Slack, who lives with his wife and 10 year old daughter Debbie, in a
large farm house next to his factory – "it cut down the commuting
time" – puts in a 40 hour week making the dusters and the mops.
While many of his orders are truck delivered, Slack will, upon occasion,
throw some bundles of brooms and dusters in the back of his station wagon
and deliver them locally.
He also tries to make at least 2 trips a month, "looking for new
customers and saying ‘hi’ to my old ones."
"I don’t have a sales representative. I figure if I have a lot of
people selling I have to pay them and that would increase the price of the
product."
"I’d rather put the time in
myself and have total control over what’s happening," he said.
Retail
So Slack sells either at his 308
West Boylston Street factory outlet or
directly to retail merchants or commercial accounts.
Slack’s retail customers include Spag’s, Sawyer’s, The Mart, Aubuchon’s
"and a lot of smaller area hardware stores."
His commercial accounts include West Boylston, Shrewsbury,
Sterling, Lancaster,
Newton and Waltham school systems.
Slack also sells to Popular Club and Vermont Country Store for their
mail order customers.
"One of the aspects of the business that I am trying to
expand," he said, "is the catalogue customers."

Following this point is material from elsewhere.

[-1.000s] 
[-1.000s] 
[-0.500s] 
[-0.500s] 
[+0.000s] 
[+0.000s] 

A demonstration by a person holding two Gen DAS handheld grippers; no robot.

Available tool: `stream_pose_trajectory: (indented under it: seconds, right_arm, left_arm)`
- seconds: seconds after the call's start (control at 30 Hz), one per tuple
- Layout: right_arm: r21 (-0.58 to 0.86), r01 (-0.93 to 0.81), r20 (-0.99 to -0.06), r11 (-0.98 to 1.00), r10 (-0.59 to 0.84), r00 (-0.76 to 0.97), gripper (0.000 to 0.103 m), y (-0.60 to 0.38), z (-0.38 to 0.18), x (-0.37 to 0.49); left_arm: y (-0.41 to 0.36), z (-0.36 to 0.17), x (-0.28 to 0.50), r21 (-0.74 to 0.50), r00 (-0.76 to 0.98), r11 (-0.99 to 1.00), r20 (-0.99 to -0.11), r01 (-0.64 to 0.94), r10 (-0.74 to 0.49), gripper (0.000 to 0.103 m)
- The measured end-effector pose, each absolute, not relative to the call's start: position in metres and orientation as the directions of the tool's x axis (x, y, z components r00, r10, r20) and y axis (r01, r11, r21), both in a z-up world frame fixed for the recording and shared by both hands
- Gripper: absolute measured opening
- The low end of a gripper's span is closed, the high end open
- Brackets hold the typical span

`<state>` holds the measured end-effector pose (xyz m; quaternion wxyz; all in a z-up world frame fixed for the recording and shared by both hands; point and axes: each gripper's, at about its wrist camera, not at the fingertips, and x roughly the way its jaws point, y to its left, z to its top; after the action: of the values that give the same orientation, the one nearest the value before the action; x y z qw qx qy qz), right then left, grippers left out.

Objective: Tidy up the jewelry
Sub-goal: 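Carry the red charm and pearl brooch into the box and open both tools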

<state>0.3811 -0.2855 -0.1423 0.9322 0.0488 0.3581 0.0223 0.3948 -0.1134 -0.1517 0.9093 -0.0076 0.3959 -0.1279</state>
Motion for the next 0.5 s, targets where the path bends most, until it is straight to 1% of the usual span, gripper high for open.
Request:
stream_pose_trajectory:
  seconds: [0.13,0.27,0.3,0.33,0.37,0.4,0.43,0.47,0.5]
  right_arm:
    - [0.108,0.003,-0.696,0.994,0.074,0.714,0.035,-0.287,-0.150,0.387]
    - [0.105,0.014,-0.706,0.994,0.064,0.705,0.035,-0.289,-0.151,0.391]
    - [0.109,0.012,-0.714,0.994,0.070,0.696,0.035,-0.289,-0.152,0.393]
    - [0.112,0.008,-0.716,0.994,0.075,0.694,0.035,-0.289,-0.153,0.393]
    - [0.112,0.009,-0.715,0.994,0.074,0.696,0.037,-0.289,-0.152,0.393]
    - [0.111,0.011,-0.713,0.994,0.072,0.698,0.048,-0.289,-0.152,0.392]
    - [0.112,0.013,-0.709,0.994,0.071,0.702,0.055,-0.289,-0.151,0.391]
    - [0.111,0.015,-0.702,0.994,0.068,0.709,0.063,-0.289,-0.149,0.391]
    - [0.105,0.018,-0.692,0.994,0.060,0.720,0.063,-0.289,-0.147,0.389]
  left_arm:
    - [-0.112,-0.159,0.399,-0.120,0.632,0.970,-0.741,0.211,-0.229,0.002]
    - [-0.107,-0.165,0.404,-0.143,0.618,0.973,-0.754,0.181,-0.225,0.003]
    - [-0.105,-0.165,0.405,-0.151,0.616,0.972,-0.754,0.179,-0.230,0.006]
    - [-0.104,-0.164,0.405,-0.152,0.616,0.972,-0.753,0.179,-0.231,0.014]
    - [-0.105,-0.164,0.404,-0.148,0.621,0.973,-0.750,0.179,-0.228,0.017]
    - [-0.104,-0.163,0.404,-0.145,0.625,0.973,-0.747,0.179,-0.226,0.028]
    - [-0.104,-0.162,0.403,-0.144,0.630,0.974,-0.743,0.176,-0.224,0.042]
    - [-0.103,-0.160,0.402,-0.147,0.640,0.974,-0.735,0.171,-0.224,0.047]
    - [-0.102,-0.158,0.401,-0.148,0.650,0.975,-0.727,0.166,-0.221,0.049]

"In my first year we were selling 3,000 dusters and 7,000 mops. Now
we’re selling 12,000 dusters and 8,000 mops a year.
"The increase in sales of dusters can be traced almost completely
to the mail order houses," he said.
While Slack said "it would be nice" to have the business grow
even more, "I don’t want to see it get to the point where we would
need assembly line tactics to keep up with production."
He said, "We try to keep our prices as low as possible – the
smallest dusters have a suggested retail price of $1.99 and the largest
industrial mops carry a $21.99 price tag – and put out a quality product.
"We’re not the biggest operation in the world here. But I’ve got my
name on this product.
"And I wouldn’t trade size for pride any day."